┌────────
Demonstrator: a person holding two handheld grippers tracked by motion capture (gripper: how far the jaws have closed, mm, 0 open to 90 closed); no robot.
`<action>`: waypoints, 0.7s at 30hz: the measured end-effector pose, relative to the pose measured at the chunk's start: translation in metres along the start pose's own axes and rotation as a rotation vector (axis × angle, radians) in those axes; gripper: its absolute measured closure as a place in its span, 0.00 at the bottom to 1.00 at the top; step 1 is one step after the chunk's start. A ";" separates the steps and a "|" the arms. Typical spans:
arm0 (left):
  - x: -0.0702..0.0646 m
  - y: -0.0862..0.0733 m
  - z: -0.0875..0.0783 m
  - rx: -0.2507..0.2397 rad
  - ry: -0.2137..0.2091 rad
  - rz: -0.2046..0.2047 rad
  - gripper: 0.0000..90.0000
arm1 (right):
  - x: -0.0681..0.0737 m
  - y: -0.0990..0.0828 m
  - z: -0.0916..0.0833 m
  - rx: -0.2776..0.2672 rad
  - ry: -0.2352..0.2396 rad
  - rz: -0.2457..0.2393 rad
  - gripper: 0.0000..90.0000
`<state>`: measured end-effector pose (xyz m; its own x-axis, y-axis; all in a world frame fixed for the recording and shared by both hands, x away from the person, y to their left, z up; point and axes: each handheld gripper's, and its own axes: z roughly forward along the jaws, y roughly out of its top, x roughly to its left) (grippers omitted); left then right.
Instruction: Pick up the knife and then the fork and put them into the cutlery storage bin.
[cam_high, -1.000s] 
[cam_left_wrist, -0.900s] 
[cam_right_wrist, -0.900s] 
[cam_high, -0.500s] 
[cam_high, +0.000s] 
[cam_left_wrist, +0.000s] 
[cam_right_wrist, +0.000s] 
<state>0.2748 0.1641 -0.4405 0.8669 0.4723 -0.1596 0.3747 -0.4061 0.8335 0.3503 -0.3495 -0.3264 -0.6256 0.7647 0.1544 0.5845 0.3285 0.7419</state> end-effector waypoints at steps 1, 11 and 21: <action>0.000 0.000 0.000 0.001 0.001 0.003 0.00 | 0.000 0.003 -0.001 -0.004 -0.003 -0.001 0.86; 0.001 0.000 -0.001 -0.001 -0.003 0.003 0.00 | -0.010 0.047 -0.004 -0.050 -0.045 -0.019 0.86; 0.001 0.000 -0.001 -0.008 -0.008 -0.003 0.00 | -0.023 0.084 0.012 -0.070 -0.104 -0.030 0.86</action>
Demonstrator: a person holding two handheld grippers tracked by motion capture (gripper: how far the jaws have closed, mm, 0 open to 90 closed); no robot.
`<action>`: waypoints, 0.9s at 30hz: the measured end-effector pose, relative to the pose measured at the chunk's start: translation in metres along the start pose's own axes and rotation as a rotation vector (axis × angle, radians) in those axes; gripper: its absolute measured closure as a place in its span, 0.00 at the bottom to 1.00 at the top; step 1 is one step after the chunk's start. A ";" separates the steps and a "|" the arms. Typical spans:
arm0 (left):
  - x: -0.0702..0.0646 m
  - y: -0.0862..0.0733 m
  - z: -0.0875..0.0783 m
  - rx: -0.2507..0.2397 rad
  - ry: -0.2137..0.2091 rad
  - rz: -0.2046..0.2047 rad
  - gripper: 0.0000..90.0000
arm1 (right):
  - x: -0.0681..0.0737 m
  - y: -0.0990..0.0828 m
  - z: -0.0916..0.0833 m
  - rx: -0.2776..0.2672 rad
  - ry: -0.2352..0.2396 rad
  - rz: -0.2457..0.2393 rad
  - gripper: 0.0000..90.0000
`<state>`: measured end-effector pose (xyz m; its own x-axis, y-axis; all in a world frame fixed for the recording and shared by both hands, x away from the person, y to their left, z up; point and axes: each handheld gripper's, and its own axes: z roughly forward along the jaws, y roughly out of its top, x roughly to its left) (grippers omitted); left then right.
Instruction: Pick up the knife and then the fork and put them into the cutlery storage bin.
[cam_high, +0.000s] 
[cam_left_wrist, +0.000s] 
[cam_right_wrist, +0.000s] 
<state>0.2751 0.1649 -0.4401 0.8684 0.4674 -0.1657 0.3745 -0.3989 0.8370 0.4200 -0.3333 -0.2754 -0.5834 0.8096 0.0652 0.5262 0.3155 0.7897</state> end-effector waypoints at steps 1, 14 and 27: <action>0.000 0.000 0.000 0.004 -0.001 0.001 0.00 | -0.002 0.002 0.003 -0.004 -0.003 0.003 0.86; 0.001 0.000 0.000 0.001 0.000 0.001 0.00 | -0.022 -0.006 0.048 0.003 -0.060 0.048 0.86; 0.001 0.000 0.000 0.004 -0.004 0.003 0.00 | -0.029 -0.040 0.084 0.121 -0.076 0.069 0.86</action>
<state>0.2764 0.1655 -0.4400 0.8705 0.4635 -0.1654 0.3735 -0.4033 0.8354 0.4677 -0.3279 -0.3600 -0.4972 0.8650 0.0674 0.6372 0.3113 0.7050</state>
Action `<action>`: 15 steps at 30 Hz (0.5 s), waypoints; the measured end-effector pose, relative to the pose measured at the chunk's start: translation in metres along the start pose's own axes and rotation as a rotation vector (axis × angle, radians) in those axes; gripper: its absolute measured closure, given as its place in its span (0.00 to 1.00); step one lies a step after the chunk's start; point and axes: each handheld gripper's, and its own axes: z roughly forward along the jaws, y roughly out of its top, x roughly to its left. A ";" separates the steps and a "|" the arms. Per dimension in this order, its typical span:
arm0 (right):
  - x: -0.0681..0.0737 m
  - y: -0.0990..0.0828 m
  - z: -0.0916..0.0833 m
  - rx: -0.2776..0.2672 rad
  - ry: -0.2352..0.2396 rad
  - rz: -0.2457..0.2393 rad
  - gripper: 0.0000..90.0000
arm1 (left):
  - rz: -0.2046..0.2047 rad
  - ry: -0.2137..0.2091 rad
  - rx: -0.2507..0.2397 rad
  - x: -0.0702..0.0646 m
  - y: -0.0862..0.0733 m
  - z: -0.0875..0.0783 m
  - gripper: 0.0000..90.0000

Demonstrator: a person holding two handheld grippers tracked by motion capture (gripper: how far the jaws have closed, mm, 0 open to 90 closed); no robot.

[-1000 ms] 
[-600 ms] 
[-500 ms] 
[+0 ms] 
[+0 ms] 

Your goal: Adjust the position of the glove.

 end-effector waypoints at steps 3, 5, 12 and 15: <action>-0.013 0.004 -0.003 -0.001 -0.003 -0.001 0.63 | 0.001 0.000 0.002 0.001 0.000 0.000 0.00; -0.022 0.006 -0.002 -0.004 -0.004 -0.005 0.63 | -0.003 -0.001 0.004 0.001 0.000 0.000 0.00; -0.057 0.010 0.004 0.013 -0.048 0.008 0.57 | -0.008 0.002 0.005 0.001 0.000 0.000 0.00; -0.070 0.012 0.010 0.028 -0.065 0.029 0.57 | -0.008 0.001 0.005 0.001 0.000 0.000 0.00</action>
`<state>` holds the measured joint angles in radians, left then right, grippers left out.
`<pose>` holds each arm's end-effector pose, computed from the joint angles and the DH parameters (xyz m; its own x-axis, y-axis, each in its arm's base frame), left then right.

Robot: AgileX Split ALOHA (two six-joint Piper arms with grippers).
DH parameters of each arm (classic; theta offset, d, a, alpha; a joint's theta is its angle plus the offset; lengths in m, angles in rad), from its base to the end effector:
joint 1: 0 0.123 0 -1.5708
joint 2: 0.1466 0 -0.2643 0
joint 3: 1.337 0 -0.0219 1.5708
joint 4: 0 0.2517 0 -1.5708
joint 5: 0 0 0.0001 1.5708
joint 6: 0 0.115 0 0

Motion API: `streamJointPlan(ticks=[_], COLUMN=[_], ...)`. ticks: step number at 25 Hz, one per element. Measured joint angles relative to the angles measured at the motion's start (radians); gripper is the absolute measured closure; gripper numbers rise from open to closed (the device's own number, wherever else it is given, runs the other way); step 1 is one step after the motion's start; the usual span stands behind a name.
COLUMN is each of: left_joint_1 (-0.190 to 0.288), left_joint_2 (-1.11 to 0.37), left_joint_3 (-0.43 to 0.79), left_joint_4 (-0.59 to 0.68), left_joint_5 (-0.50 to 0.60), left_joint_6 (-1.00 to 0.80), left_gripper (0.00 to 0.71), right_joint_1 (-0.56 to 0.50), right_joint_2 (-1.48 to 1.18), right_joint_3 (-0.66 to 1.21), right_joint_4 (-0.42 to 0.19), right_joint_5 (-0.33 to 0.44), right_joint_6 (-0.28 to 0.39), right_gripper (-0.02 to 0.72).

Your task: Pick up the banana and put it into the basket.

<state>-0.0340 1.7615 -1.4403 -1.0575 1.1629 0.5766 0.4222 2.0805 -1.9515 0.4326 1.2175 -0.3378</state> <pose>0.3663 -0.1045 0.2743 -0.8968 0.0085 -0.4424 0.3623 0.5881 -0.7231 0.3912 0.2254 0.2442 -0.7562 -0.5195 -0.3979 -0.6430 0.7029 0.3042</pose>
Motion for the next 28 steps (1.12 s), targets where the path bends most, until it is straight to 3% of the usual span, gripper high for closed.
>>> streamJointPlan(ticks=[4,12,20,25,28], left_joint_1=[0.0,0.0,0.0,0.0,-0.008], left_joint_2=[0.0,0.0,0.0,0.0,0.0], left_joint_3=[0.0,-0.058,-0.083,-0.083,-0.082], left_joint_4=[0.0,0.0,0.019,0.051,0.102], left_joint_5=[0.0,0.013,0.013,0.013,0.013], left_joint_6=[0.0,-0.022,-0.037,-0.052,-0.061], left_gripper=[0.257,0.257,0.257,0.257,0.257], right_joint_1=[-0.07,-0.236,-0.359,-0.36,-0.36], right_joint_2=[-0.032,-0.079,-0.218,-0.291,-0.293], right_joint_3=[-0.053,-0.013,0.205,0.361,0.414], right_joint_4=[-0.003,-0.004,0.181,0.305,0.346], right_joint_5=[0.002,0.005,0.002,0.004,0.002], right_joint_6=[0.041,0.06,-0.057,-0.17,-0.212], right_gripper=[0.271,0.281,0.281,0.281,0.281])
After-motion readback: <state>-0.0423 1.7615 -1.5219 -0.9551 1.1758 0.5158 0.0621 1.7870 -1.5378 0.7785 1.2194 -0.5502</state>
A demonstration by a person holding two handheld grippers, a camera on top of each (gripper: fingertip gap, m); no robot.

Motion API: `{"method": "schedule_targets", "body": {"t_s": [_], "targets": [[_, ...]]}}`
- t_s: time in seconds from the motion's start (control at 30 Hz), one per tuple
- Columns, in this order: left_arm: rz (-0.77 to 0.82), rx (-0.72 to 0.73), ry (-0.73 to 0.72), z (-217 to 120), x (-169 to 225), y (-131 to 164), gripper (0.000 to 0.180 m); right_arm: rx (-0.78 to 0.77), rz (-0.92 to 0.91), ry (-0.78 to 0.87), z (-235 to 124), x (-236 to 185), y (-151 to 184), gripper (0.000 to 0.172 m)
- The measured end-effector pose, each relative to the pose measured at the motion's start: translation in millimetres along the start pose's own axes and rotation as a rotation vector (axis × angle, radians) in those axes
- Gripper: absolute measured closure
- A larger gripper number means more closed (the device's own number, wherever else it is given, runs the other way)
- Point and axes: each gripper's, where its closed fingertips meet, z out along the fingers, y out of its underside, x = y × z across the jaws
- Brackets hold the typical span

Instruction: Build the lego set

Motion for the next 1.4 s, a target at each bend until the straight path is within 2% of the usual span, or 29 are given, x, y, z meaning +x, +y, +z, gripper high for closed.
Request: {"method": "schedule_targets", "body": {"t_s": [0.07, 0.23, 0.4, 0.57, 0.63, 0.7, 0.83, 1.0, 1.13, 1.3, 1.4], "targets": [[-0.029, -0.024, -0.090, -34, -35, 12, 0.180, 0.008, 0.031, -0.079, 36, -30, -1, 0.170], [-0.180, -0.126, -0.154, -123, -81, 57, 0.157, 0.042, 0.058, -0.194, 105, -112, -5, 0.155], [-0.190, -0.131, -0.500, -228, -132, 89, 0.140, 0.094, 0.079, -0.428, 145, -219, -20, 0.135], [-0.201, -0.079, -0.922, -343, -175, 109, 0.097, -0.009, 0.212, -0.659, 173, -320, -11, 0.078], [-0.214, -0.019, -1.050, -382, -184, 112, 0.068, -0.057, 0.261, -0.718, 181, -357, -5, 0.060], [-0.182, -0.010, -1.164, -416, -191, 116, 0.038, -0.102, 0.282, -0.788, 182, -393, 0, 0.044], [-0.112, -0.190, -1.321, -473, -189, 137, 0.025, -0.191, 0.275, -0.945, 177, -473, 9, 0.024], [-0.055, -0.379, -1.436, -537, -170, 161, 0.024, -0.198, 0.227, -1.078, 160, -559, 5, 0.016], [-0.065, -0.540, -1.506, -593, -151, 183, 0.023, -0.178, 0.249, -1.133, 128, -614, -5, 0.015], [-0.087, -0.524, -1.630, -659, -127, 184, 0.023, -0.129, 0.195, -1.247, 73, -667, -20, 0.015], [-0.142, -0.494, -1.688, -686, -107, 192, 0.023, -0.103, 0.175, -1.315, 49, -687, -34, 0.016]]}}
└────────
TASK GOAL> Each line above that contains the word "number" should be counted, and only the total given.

EXERCISE ANSWER> 2